こないだ、空き家状態になっている実家に寄った。
近くまで行ったので、窓を開けて少し空気を通すことにしたのだ。
せっかくなので棚の中からアルバムを取り出し、幼いころの家族写真を見ながら思い出に浸って時間をつぶすことにした。
コンコンコン。玄関をたたく音がする。
人が幸せだった過去に思いをはせているというのに、招かれざる客がやってきた。
近所に住むXさんである。駐車場に私の車がとまっているのをみて、やってきたのだろう。
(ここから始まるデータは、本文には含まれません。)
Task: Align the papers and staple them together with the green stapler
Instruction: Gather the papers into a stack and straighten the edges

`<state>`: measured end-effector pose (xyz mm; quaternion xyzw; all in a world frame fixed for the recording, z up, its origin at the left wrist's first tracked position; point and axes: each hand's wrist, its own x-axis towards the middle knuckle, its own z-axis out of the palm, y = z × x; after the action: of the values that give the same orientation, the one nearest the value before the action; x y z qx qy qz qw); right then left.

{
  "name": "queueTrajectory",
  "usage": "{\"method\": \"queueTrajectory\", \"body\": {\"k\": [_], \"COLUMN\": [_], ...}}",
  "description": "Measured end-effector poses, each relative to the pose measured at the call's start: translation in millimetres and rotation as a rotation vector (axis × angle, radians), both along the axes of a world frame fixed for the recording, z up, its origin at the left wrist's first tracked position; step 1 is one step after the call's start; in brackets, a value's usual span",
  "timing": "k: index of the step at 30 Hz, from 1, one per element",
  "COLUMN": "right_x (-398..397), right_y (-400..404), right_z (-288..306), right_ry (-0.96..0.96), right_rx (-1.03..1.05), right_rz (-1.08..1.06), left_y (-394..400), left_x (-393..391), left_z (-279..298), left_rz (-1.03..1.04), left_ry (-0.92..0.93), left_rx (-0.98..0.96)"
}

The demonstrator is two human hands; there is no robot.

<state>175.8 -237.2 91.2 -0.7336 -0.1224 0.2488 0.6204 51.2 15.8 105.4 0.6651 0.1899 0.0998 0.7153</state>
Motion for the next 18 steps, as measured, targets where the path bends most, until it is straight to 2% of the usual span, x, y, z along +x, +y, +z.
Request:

何かと思えば「こないだ敷地に怪しい人がいたよ」と言う。
ここまで読んだ人は「なんと親切なXさん」と思うかもしれない。
実際はそうではない。怪しい人がいたというのは、取ってつけたどうでもいい理由である。本当か嘘かも分からない話だ。
Xさんは続けて「こないだその件でお母さんに電話したけど出なかったからさ」と言う。
つまり、私の母に電話をしたけど出なかったけど何かあったのというわけだ。
しらじらしい。
実際は私の母に電話などしていないだろうし、私の母が亡くなったことも知っているくせに、何も知らないふりをして話を聞きにきたのである。
要するに「なんで亡くなったの?」とは直接聞けないが知りたいという野次馬根性で、やってきただけなのである。
実際、母が使っていたスマホは私が管理しているが、Xさんからの着信はなかったはずだ(充電切れのまま放置してしまった時期もあったので断定はできないが…)
私は本当に腹が立った。この田舎の住宅地は昔からそうだ。
「〇〇さんのところの娘さんが高校に落ちた」
「〇〇さんとこの旦那さん、死んじゃったらしい」
「〇〇さんが病院に入院してるのを見た人がいる」
といった他人の噂しか娯楽のない連中。
こっちは自分の親の死に今も苦しんでいるのに、それを話のタネにしようとして、わざわざ訪ねてくるXさんの無神経さ。そしてそれを私に見破られている浅はかさ。すべてが嫌になった。
一時は実家を修理して住むことも少し考えた。だけど、ご近所さんという外的要因によって、「やっぱり嫌だ」という気持ちを再確認させられた。
田舎で戸建てを持つというのは、何かと面倒だ。念のために書いておくと、地方でも賃貸の場合は、ご近所付き合いが発生するケースは稀だ。「田舎=ご近所付き合い」とステレオタイプは、地方において戸建て所有率が高いことが要因である。
私は、故郷から遠くないどこかの賃貸を探し、そこで静かに暮らしていきたいと思っている。